I’ve been looking out the window at this view for 32 years. First as a child, then as a teenager, then a young adult and now a real grown-up (apparently?)

I’ve been a daughter, a lovesick teen, an A student, a homesick college kid returning home, a girlfriend, a just-diagnosed diabetic, a wife, a new mom, a mom of two, a heartsick daughter, a grieving daughter, a healing daughter – all looking out this window.

Although I haven’t lived at home for 13 years, this is still ‘my room’ (the ceiling still has clouds painted on it – a delightful hangover from my Amelie phase in which I painted the room green and got maroon blinds to mimic the colour scheme of the movie… Not a great colour combo, I have to admit!)

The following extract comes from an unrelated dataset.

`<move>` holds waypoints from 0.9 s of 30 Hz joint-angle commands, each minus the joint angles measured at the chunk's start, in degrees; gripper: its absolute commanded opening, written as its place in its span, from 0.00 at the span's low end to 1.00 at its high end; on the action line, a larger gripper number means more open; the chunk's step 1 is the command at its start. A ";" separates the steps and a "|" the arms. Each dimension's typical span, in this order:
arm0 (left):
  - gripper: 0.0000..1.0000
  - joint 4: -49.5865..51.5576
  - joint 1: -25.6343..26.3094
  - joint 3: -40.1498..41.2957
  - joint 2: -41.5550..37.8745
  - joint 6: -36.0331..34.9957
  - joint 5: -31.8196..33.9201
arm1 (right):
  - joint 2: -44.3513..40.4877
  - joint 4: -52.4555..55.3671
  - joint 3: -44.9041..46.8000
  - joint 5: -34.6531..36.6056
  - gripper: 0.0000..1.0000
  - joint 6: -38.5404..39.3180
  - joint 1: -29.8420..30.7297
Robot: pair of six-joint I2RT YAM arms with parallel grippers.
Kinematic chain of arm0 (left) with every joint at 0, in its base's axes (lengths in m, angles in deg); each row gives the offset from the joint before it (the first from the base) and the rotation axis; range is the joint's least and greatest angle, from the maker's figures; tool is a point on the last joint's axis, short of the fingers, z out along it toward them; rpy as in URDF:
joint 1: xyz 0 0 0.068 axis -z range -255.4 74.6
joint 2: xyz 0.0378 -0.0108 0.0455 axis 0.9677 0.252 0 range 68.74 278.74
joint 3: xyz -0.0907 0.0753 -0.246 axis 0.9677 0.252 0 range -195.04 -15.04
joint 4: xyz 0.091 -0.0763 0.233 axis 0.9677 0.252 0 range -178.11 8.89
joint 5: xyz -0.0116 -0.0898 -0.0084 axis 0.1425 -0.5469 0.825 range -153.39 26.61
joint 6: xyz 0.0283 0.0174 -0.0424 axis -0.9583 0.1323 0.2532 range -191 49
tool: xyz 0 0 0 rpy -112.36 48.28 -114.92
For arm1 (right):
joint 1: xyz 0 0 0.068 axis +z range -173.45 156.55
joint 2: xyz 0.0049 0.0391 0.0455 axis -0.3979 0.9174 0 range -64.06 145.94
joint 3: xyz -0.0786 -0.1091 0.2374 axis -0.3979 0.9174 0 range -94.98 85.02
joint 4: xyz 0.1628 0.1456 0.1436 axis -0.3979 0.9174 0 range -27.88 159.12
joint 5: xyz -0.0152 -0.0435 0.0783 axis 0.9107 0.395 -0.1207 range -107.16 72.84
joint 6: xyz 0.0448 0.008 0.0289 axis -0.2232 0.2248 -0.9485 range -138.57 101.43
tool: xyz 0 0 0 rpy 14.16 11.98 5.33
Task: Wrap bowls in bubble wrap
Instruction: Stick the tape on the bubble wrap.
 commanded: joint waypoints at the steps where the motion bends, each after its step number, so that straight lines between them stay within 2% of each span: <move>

It’s also the room my mom died in, where she spent her last week, surrounded by flowers and fairy lights. I remember looking out the window – cluttered with flowers and tissues and medical bits and bobs – and wondering how the view could stay the same but the world could look so different.

This week my dad had surgery and it went well! And he is fine! And I was able to go back to the hospital without fear or dread, and that feels nothing short of miraculous.

I know that buildings aren’t supposed to matter and it’s all about the memories you made in those buildings. But there is something about returning to the same view, this deeply familiar view that I have woken up to for 32 years, that acts as a touchstone. I’ve found that very healing, this time around… I know it won’t be here for much longer so I’m soaking it up.